今回は『近畿の高校入試』の国語の勉強法について。問題をやって答え合わせをして…で終わっている人が多いのではないでしょうか? でも、テストでは問題集の問題がそのまま出題されるわけではありません。問題集をやったのに点数に結びつかない、という人もあるかと思います。そんな人にいつもお勧めしているのが、問題文を要約すること。自分で文章の要旨をまとめようとすると、当然、どこが大切なところか考えながら読み進めることになりますよね。それが、文章を丁寧に読む練習になるのです。また、問題文を書いているのは「文章のプロ」ですから、文章をまとめる練習をすることで、文章力を高めることもできます。国語が苦手、という人は、問題を解くだけではなく、本文の要約をぜひやってみてください。

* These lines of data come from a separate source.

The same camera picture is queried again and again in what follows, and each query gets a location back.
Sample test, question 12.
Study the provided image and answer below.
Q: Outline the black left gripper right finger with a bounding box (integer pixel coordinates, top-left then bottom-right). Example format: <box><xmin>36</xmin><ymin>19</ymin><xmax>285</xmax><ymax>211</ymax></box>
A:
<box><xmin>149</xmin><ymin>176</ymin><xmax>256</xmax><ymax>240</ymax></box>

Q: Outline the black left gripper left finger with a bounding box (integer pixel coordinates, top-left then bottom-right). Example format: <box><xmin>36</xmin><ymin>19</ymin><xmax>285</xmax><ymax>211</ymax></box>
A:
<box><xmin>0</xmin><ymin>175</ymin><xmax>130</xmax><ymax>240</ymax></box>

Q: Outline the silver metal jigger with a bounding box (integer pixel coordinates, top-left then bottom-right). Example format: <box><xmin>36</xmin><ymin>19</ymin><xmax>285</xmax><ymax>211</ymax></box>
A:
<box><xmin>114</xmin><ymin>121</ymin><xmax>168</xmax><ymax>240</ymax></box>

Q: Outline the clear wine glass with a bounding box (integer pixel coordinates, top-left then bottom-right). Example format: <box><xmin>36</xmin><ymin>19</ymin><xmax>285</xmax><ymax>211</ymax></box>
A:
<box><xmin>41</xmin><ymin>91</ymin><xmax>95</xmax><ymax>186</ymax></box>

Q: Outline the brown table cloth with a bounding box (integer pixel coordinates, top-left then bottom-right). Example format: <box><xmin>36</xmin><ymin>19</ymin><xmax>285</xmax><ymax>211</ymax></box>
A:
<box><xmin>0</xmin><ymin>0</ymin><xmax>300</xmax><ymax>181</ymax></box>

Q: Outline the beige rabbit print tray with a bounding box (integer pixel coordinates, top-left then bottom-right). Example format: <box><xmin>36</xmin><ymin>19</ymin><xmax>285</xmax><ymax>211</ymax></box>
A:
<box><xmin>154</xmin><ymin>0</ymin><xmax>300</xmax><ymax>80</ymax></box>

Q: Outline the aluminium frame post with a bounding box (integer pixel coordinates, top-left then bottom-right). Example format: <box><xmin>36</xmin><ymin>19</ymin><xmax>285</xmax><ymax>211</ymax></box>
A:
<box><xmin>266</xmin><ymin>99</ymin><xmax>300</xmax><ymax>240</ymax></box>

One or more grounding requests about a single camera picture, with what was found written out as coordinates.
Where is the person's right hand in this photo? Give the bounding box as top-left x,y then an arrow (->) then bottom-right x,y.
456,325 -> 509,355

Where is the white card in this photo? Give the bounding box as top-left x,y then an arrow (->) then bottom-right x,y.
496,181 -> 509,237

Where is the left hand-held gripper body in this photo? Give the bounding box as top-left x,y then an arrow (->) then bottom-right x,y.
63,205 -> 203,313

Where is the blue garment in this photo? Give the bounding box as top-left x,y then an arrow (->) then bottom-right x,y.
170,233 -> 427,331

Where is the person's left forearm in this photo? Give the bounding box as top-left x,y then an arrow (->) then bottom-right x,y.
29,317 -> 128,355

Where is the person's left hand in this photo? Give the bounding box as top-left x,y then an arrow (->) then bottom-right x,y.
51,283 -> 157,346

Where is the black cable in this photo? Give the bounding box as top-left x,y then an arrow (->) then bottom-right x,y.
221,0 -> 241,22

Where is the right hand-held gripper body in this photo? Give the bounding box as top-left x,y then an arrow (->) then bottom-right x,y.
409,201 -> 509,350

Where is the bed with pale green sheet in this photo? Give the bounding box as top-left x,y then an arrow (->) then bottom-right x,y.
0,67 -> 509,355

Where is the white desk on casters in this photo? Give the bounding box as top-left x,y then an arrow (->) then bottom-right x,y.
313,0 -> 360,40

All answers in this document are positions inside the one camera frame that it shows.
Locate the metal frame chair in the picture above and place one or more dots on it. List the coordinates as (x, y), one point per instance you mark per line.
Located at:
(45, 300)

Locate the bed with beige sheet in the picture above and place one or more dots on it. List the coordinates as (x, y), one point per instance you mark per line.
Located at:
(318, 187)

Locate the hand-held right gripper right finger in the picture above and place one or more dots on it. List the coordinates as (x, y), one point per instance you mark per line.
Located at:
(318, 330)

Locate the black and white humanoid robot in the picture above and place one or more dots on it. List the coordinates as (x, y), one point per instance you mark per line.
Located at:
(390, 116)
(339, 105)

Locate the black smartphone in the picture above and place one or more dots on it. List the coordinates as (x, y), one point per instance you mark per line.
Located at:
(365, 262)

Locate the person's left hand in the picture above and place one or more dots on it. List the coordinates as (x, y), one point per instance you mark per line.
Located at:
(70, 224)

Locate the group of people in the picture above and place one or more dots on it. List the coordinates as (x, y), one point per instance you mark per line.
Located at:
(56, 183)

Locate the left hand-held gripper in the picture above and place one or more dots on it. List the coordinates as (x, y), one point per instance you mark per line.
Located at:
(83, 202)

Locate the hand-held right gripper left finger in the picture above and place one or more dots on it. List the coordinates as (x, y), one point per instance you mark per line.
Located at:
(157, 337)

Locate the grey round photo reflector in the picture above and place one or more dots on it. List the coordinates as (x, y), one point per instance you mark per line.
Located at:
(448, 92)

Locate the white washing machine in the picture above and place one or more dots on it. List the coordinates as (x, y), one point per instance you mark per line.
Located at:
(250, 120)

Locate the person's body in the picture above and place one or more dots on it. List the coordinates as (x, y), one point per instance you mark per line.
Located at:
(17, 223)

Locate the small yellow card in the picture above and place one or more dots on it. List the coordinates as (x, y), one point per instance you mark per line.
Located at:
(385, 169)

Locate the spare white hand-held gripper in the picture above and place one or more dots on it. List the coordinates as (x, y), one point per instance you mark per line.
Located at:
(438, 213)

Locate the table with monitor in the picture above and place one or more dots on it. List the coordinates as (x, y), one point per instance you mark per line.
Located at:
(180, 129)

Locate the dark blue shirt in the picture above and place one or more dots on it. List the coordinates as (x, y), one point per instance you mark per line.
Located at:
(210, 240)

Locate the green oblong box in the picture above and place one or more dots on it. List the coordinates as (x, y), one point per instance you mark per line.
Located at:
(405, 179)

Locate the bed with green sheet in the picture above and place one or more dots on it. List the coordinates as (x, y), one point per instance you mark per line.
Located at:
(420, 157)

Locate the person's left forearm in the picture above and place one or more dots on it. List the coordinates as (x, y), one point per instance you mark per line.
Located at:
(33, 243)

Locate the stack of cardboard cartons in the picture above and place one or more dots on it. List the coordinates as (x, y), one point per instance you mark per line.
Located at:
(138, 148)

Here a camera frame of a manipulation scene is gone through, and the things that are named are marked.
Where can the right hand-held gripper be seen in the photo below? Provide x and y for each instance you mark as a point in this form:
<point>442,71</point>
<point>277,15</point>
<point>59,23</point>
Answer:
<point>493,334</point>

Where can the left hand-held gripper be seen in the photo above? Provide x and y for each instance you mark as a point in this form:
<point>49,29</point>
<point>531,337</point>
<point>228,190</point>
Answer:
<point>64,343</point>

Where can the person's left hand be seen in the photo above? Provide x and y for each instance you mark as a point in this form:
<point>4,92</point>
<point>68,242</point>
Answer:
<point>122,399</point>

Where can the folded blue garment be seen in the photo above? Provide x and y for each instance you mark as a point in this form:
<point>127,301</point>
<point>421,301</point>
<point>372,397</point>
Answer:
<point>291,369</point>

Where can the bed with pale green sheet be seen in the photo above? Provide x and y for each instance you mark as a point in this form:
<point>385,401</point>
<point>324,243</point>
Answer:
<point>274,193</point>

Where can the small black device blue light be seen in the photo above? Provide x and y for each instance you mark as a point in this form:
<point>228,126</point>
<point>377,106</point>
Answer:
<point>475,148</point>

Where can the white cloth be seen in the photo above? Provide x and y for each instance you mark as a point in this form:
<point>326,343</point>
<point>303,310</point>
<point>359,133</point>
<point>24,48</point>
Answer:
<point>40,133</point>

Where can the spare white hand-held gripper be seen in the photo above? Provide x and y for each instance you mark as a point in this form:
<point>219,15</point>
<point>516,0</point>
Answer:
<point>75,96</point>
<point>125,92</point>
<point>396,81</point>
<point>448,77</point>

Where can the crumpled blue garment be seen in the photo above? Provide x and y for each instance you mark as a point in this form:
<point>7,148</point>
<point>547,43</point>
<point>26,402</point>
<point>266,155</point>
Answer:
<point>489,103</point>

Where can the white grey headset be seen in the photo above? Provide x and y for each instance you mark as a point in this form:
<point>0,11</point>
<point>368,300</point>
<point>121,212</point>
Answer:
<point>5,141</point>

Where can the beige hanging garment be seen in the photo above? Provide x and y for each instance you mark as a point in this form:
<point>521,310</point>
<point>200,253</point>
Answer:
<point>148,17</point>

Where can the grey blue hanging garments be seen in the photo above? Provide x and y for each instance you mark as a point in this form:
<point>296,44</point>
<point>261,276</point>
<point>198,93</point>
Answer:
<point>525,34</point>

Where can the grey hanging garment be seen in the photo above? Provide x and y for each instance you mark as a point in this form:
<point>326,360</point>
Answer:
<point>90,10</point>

 参考までに実例を。第2回実力テストの範囲「論理的文章」の6番です。

 まずは、段落ごとの要約。いきなり全文を要約しようとしても難しいので、まずは小さな単位から。

  1. 一見矛盾することばを結びつけて、一面の真理を伝えるのを、修辞学でオキシモロン(撞着語法)という。
  2.  「公然の秘密」について。
  3.  「まけるがかち」について。
  4.  その場ではまけたけれど、長い目で見れば自分の得になること。
  5.  “まける”と“かつ”とが同一次元でないから、矛盾と見える命題が矛盾ではなくなる。
  6.  「ありがためいわく」について。
  7.  相手が好意・親切からしてくれていることはわかるので感謝すべきだが、こちらの正直な気持ちから言えば迷惑である、という二つの立場の違いをふまえた言葉だ。
  8.  オキシモロンには論理の飛躍がある。この飛躍を飛び越えられる人には、何とも言えぬ面白さを感じられる。
  9.  つまり、撞着語法はかなりシャレたもので、子どもには通じない、大人のことばである。
  10.  急がばまわれ、にも論理的なギャップがある。急いでいるなら、急がなくてはならない。
  11.  ところが、あわてると思わぬ失敗をして、かえっておくれてしまう。ここまでの部分をのみこんで、だから、急いでいるときにはまわり道をした方が早く行かれていい、という部分だけを表面に出す。
  12.  かくされた、言外のことばを解すれば、何ともいえないおもしろ味がある。
  13.  「いそがばまわれ」の具体的状況。あわてて行き先の違うバスに乗ってしまう。
  14.  世の中に遅れないようにというつもりで流行を追っていて、かえって時代遅れになってしまう。
  15.  迂遠に見えることが案外、実際的な近道であることが少なくない。ゆっくり急げ

 次に、全体の要旨を。100字程度でまとめてみます。こんな感じでしょうか。

一見矛盾することばを結びつけて、一面の真理を伝える修辞法をオキシモロン(撞着語法)という。言外の論理を解する人には、何とも言えぬ面白さが感じられる。つまり、子どもには通じない、大人のことばである。

 人によって文章の「解釈」は違いますから、要約文も当然違ってきます。みなさんもぜひ自分で要約を作りながら問題を進めてみてください。